Common tap steps include the shuffle, shuffle ball change, double shuffle, leap shuffle, hop shuffle, flap, flap ball change, running flaps, flap heel, cramproll, buffalo, Maxi Ford, Maxi Ford with a pullback, pullbacks, wings, Cincinnati, the shim sham shimmy (also called the Lindy), Irish, Waltz Clog, the paddle roll, the paradiddle, stomp, brushes, scuffs, spanks, riffs, and single and double toe punches, hot steps, heel clicks, time steps, over-the-tops, military time step, New Yorkers, Shiggy Bops, drawbacks, and chugs. In advanced tap dancing, basic steps are often combined together to create new steps. Many steps also have single, double, and triple versions, including pullbacks, timesteps, and drawbacks. In tap, various types of turns can be done, including step heel turns, Maxi Ford turns, cramproll turns, and drag turns. Timesteps are widely used in tap and can vary in different areas.

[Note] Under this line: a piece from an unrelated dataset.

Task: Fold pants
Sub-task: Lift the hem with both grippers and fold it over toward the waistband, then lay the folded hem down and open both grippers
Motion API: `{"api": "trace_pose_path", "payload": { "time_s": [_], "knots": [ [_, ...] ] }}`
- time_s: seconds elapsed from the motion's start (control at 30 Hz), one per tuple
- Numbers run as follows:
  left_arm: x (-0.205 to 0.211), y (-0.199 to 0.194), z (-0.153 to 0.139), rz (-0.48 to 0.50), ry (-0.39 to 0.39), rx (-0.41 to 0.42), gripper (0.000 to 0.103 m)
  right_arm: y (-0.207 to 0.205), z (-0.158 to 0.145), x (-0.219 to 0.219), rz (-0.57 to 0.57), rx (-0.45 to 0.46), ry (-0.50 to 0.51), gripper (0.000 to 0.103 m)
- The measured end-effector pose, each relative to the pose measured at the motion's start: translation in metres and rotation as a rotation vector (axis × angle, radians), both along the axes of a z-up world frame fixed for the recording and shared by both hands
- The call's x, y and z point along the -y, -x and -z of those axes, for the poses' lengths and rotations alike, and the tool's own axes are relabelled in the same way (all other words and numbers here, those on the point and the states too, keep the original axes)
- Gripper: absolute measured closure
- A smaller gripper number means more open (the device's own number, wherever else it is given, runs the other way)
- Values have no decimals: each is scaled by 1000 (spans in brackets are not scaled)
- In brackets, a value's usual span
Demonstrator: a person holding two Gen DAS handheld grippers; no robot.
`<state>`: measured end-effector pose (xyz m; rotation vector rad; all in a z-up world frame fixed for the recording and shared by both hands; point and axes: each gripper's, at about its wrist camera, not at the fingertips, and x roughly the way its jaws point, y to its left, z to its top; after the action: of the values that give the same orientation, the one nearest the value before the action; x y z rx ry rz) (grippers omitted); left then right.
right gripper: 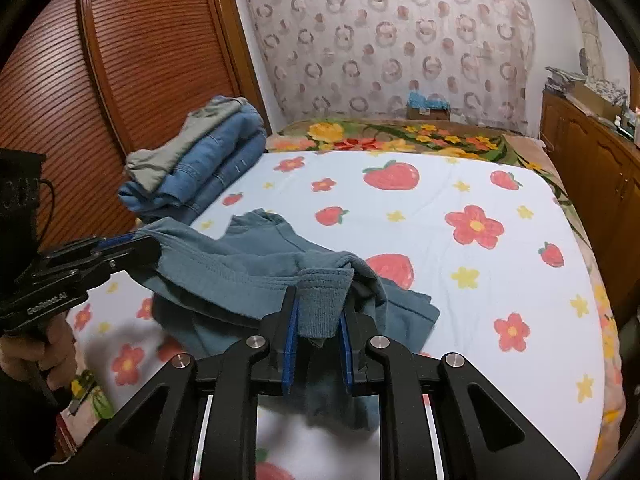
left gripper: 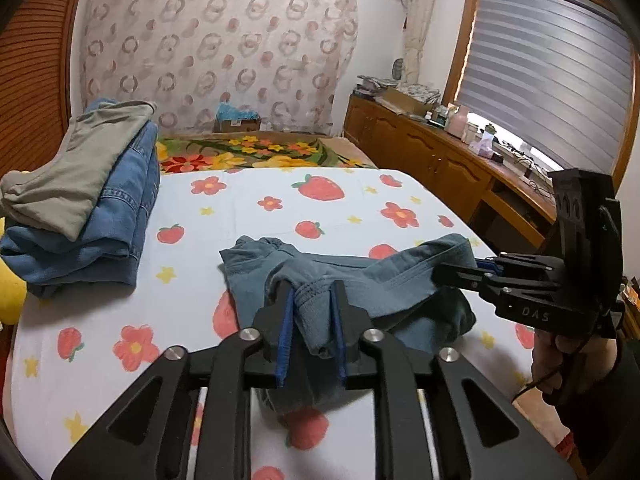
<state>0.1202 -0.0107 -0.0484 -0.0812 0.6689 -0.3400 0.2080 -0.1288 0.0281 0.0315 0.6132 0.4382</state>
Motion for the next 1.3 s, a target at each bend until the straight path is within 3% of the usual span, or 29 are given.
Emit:
{"api": "trace_pose_path", "payload": {
  "time_s": [0.1,0.17,0.3,0.6,1.07,1.3],
  "knots": [
    [-1,1,1,-7,-6,16,57,-8,3,-1,17,-7,4,86],
    [-2,1,1,-9,-7,12,55,-12,4,-3,22,-7,18,86],
    [-5,5,7,-10,-16,-11,53,-14,3,-6,47,5,60,75],
    [-14,13,30,-31,-45,-70,53,-8,3,6,57,-7,83,72],
    [-9,7,62,-9,-84,-161,53,16,36,6,50,-79,155,59],
    [-6,7,64,-22,-133,-126,39,23,41,-5,59,-7,210,51]
  ]
}}
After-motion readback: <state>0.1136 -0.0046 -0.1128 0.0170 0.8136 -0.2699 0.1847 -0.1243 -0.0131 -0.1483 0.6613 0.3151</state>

These consist of a rhythm that is changed to make new timesteps by adding or removing steps.

Tap dancing can also be done using an a cappella method, in which no musical accompaniment is provided and dancers create their own "music" through the sounds of their taps.

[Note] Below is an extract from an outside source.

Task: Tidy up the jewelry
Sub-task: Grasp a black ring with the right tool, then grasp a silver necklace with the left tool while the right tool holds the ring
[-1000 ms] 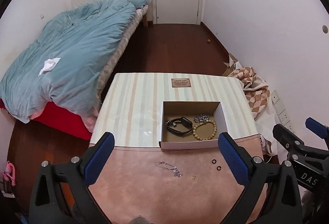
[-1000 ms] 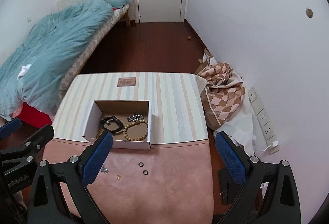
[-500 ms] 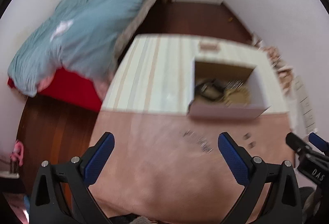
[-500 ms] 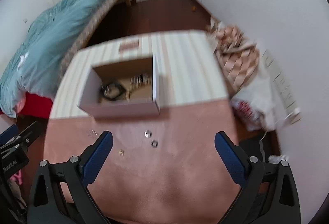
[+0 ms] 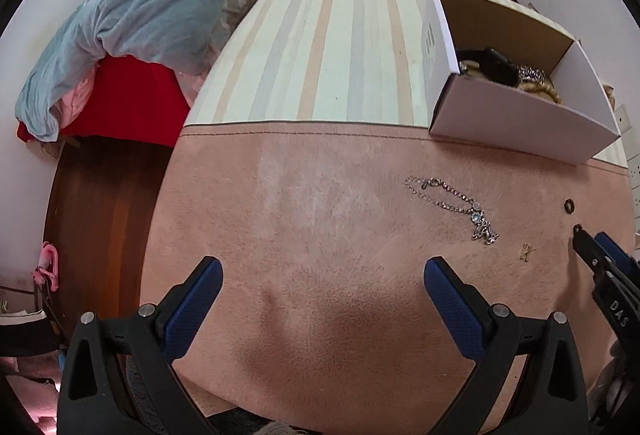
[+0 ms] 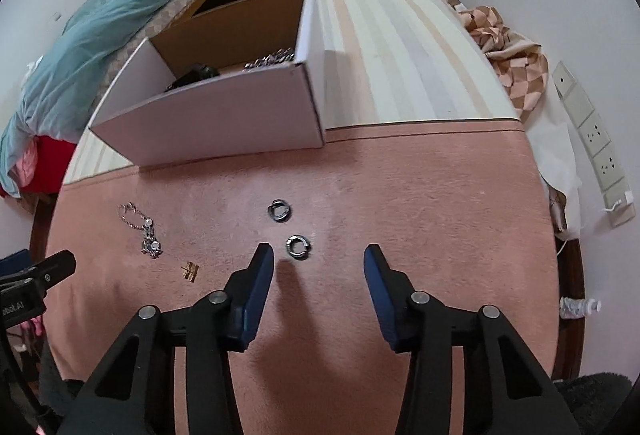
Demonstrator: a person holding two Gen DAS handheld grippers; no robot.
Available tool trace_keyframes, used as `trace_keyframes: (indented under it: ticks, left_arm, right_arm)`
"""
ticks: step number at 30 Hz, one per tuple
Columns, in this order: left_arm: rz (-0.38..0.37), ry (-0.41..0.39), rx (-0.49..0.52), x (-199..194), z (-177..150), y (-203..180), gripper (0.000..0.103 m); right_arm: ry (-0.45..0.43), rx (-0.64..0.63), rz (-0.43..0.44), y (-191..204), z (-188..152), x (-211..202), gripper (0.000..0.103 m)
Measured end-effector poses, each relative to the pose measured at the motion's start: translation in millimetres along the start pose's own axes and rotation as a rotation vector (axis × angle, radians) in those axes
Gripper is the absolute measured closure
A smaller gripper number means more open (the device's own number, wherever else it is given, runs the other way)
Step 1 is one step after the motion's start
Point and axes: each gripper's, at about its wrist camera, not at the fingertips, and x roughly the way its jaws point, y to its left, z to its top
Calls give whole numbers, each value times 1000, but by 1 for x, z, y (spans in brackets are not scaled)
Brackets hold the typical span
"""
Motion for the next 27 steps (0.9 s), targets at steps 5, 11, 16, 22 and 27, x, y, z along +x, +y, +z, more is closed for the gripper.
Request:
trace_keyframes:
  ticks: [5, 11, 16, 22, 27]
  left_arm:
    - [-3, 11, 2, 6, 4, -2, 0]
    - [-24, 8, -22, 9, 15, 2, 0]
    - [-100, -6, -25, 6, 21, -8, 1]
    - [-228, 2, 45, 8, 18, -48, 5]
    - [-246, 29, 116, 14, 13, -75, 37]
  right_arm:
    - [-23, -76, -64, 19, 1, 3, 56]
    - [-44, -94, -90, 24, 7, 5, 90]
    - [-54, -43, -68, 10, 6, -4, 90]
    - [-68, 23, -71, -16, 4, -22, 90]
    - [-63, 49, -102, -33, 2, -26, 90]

In group tap dances, the steps are typically kept simple and easy to control. The group of dancers must keep their steps at the correct speed to be in sync.

"Soft-Shoe" is a rhythm form of tap dancing that does not require special shoes, and though rhythm is generated by tapping of the feet, it also uses sliding of the feet (even sometimes using scattered sand on the stage to enhance the sound of sliding feet) more often than modern rhythm tap. It preceded what is currently considered to be modern tap, but has since declined in popularity.

Tap shoes

In the earliest years of tap dancing, tap shoes often had wooden soles, but most tap shoes since have had leather soles. There are a variety of styles of shoe, the Oxford shoe being very common in jazz dance, and Mary Jane (shoe) is common for younger girls in tap classes.

Tap shoe makers include Bloch and Capezio.

Taps

Depending on manufacturer and model, tap characteristics can vary considerably. For example, some taps have relatively low weight and small footprint whereas others may be thicker and fill out the edge of the shoe more, making them heavier as a result. A tap's "tone" is influenced by its weight as well as its surface shape, which may be concave or convex. The tonal quality of a tap can also be influenced by the material it is made from, and the presence of a soundboard.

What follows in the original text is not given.